Francisco Contreras, atual diretor do Parador, exerceu de caddy na partida e foi testemunha de uma autêntica exibição: Jordan ganhou os 18 buracos. "No buraco 15 meteu a bola com um puro Cohiba na boca", recorda. Apostaram-se 50 euros, que ganhou Jordan "holgadamente". A estrela do basquete também almoçou no Parador, ainda que era tão alto que teve que comer de lado. "Mede 1,98 metros e as pernas não lhe cabiam embaixo da mesa", comenta Contreras.
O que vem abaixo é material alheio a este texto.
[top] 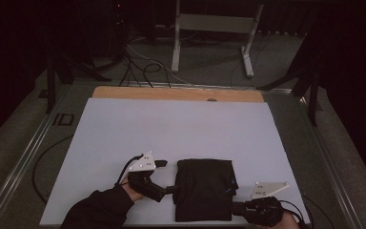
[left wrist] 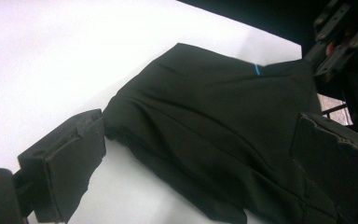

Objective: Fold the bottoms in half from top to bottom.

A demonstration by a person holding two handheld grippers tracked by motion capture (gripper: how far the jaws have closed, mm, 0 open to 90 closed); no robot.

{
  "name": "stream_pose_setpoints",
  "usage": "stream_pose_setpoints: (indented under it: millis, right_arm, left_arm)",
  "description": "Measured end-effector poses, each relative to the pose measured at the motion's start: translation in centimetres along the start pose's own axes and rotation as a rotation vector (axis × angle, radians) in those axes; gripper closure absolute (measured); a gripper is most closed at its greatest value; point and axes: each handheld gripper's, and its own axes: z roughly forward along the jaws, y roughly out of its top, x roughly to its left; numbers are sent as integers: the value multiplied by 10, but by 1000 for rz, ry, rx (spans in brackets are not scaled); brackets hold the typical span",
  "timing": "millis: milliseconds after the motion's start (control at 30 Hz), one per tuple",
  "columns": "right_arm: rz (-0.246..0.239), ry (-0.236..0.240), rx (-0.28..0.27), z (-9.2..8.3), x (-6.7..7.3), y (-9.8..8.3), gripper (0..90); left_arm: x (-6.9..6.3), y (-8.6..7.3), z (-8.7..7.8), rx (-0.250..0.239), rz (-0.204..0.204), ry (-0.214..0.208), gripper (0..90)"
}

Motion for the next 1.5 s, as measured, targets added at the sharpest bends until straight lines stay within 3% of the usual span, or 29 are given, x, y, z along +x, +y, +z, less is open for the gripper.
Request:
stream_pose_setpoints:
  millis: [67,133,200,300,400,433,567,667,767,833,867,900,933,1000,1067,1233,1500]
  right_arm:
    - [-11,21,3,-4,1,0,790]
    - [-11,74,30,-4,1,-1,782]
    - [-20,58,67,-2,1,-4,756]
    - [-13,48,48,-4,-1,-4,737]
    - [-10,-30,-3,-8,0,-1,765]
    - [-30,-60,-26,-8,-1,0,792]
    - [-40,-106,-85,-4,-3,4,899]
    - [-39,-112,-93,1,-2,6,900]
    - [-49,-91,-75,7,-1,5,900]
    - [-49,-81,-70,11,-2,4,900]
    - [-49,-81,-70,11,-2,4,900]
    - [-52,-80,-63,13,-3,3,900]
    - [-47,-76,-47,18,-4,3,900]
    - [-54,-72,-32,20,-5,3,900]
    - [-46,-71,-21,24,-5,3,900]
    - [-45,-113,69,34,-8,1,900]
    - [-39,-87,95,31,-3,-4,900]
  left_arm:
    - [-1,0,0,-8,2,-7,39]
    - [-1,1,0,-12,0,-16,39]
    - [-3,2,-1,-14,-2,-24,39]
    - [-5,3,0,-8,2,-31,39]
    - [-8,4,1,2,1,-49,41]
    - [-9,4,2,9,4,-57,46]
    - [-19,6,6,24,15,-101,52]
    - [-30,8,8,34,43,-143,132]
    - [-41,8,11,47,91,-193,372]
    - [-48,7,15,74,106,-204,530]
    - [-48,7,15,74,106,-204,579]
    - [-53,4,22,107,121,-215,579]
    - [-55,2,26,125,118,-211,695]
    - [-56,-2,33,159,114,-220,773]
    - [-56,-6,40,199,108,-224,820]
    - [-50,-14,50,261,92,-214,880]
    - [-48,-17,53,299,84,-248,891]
Benicarló (Castellón): o último respiro de Antonio Machado
Em abril de 1938, Antonio Machado se alojó no Parador de Benicarló, em seu caminho para o exílio no França, fugindo da Guerra Civil. Foi uma das últimas paradas do poeta dantes de cruzar os Pirineos e morrer em Colliure (França) em fevereiro de 1939.
Durante sua estadia, Machado passeava pelos jardins do Parador com vistas ao mar, reflexionando sobre a dor da guerra. No bolso de seu abrigo, já no França, apareceu um verso que se crê escreveu então: "Nestes dias azuis e este sol da infância". Também foi lugar de referência para Manuel Azaña, presidente da Segunda República, que ambientó ali sua obra A velada em Benicarló.
Cardona (Barcelona): o rodaje de Orson Welles
O castelo medieval que hoje alberga o Parador de Cardona foi o palco de parte do rodaje de Campanadas a meia-noite (1966), dirigida pelo legendario Orson Welles. Apasionado de Shakespeare e a estética medieval, Welles encontrou em Cardona o decorado perfeito para seu filme inspirado em várias obras do dramaturgo inglês.
Xavi Segura, chefe de Recepção, recorda como os maiores do povo ainda falam daquele rodaje. "Ia pelas ruas com uma capa negra, um puro na boca, e repartia caramelos aos meninos". Muitos palcos do Parador e da Colegiata de San Vicente seguem intactos, e os cinéfilos podem reconhecê-los ao visitá-los.
Palcos de cor coletiva
De poetas a rockstars, de escritores exilados a pais da pátria, os paradores são bem mais que hotéis históricos: são palcos vivos da memória coletiva.
Como disse Mick Jagger depois de sua estadia em Santiago: "É fácil encontrar o luxo. Isto, não".